Debugging with a single main thread.

Actual behaviour

Multiple threads occur and slow down the process for executing the same code several times simultaneously.

Steps to reproduce:

[NOTE: Self-contained, minimal reproducing code samples are extremely helpful and will expedite addressing your issue]

Open a python-code (.py-file) in VS Code.
Start debugging via F5.
See how multiple threads are starting debugging the code simultaneously while slowing down the entire computer unnecessarily:

For all the other details, please visit my question on StackOverflow.

I'm asking for help in this issue here as well since on StackOverflow there was no significant activity regarding the solving of this matter. I'd also asked this question on VS Code GitHub which was not answered there but forwarded to other places.

Logs

Output for Python in the Output panel (View→Output, change the drop-down the upper-right of the Output panel to Python)

XXX

The text was updated successfully, but these errors were encountered:

int19h · 2020-07-27T17:43:24Z

Debugger does spawn background threads - that's an unavoidable part of the implementation. However, you wouldn't see those threads in the Call Stack window. They are also not running your code, so "executing the same code several times simultaneously" does not apply. Same thing goes for subprocesses.

This behavior doesn't reproduce for me on any simple app, so we'll need some more information to repro. Most likely, this has more to do with the code being debugged, or with the libraries that it uses.

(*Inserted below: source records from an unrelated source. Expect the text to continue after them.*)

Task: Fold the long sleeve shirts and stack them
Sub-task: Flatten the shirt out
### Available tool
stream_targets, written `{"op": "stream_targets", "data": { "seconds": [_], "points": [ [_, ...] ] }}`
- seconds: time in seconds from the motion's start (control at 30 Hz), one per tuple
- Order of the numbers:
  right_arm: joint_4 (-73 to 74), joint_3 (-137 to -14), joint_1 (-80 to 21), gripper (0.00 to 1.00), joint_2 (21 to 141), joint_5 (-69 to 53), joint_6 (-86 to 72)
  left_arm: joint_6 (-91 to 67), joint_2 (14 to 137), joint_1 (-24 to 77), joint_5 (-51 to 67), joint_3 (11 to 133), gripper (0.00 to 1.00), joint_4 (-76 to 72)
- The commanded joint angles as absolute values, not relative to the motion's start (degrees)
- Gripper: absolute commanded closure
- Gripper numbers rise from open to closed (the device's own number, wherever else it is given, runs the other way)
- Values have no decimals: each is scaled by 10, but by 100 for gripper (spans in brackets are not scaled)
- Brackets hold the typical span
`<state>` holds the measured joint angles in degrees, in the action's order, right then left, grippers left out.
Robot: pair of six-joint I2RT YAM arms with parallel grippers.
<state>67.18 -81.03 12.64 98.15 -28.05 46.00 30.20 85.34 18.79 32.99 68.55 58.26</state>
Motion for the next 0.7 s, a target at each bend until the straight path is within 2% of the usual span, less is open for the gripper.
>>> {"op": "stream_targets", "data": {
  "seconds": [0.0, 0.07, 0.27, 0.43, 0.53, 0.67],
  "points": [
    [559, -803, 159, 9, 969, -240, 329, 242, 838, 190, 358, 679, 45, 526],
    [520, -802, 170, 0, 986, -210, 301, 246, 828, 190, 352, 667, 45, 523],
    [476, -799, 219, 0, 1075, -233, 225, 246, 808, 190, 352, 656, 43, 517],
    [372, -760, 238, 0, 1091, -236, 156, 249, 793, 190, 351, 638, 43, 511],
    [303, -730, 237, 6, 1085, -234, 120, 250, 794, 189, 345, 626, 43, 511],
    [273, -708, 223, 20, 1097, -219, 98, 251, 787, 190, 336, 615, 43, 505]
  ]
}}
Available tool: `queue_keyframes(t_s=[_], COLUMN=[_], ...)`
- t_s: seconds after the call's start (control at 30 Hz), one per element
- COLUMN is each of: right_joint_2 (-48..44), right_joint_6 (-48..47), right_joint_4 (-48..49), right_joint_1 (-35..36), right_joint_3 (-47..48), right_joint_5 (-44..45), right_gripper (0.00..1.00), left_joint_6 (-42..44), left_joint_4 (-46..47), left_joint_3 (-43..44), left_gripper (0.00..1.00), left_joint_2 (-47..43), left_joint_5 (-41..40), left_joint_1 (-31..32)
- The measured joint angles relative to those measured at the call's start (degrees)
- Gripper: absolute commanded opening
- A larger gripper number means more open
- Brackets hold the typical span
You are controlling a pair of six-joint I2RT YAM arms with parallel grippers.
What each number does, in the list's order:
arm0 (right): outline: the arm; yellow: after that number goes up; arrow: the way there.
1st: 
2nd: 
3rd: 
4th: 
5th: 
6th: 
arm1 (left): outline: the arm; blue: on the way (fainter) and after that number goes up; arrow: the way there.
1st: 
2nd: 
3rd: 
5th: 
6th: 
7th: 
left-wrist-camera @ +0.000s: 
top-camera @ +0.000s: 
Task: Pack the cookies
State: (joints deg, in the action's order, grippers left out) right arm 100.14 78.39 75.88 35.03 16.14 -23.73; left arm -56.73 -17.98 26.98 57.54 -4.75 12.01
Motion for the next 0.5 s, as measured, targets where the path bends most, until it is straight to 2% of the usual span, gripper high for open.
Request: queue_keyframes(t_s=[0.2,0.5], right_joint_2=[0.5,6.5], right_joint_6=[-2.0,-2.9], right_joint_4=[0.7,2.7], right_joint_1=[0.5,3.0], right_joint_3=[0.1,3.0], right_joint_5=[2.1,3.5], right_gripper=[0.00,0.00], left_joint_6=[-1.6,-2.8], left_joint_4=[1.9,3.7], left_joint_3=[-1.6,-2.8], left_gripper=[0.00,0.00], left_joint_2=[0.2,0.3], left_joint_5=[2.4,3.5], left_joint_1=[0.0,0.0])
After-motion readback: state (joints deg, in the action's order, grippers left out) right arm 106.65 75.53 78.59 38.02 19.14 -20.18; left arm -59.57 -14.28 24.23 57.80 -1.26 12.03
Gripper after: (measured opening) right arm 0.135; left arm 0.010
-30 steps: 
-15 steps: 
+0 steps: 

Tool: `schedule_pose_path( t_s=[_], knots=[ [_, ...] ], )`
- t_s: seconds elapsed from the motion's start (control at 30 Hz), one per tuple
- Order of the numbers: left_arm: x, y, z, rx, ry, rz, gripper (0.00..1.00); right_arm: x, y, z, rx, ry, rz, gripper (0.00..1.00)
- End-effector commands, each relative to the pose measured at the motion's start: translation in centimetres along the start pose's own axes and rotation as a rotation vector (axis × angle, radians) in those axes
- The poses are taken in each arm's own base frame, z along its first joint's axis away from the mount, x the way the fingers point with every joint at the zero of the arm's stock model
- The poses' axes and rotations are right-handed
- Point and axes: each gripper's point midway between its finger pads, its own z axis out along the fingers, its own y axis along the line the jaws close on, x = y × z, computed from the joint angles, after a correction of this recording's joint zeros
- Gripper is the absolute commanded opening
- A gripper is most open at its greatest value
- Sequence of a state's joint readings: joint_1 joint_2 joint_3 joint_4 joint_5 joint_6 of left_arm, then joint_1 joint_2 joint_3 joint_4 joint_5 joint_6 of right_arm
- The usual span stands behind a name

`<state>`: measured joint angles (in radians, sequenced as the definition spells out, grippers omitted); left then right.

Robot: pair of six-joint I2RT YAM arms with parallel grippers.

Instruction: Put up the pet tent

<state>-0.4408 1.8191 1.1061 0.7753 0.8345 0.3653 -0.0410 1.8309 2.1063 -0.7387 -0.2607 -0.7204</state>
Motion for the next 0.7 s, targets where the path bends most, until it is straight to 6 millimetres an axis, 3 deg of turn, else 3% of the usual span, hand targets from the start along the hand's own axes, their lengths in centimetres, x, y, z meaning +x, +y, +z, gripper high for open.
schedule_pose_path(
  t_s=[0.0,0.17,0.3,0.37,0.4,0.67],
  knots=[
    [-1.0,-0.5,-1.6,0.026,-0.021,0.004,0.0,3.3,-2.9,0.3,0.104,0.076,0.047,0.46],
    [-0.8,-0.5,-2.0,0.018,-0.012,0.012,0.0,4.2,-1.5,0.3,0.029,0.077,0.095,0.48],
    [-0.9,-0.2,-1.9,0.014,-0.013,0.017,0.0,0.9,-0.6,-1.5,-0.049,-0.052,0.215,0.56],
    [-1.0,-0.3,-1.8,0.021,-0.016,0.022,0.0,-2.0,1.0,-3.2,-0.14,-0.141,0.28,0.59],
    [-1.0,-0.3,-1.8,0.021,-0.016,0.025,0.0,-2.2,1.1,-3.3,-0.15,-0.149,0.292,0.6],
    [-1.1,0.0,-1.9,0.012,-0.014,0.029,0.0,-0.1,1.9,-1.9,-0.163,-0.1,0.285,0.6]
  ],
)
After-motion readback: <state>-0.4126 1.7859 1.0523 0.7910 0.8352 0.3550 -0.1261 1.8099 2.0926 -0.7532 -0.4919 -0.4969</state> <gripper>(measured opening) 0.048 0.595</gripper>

In addition, I'm curious as to what lead you to conclude that those threads execute the same code. Did you try pausing and inspecting the call stacks in other threads to see what code is running there? If not, doing that might shed some light on what's spawning the threads.

AndreasLuckert · 2020-07-28T08:23:35Z

I deduced that it's executing the code several times simultaneously because of the console output, which indicates me exactly that.
For example:

...

*** File 4: AVAMET_station_c25m181e02_Oliva_poble_1-31-jan-2018.csv

Importing all meteo files:  29%|██▊       | 4/14 [00:04<00:08,  1.20it/s]

*** File 5: AVAMET_station_c25m181e02_Oliva_poble_1-apr-2-aug-2019.csv

Importing all meteo files:  29%|██▊       | 4/14 [00:04<00:08,  1.13it/s]

*** File 5: AVAMET_station_c25m181e02_Oliva_poble_1-apr-2-aug-2019.csv

Importing all meteo files:  29%|██▊       | 4/14 [00:04<00:08,  1.18it/s]

*** File 5: AVAMET_station_c25m181e02_Oliva_poble_1-apr-2-aug-2019.csv

Importing all meteo files:  29%|██▊       | 4/14 [00:04<00:09,  1.06it/s]

*** File 5: AVAMET_station_c25m181e02_Oliva_poble_1-apr-2-aug-2019.csv

...

As can be seen, in this extraction of my console output File 5 is being imported 4 times in a row, which matches exactly with the number of threads being displayed in the call stack window apart from the main thread.

Moreover, the yellow color of the transparent bar showing where the debugger stopped is less transparent and shows are way more intense yellow color since the debugger stopped 4 times at the same code line which causes an overlap of this indicator bar.
Next, when pressing F10 for Step Over, only one debugging thread reacts while the others remain at the same code line:

As for the call stack, I'm going to provide 3 screenshots of all juxtaposed threads and subprocesses being shown in the following (from top to bottom):

Part 1 (top):

Part 2 (middle):

Part 3 (bottom):

Furthermore, it is true that when selecting a main thread from another sub-process (of the 4 available in the call stack), indeed I can Step Over via F10 with another of the yellow debugging indicator bars.
For showcasing reasons, I did it in a way that all 4 debugging instances are exposed in the following screenshot:

I hope this helps in interpreting where this undesired behavior comes from. They seem to debug the same code and I would like to understand the reason and prevent that from happening.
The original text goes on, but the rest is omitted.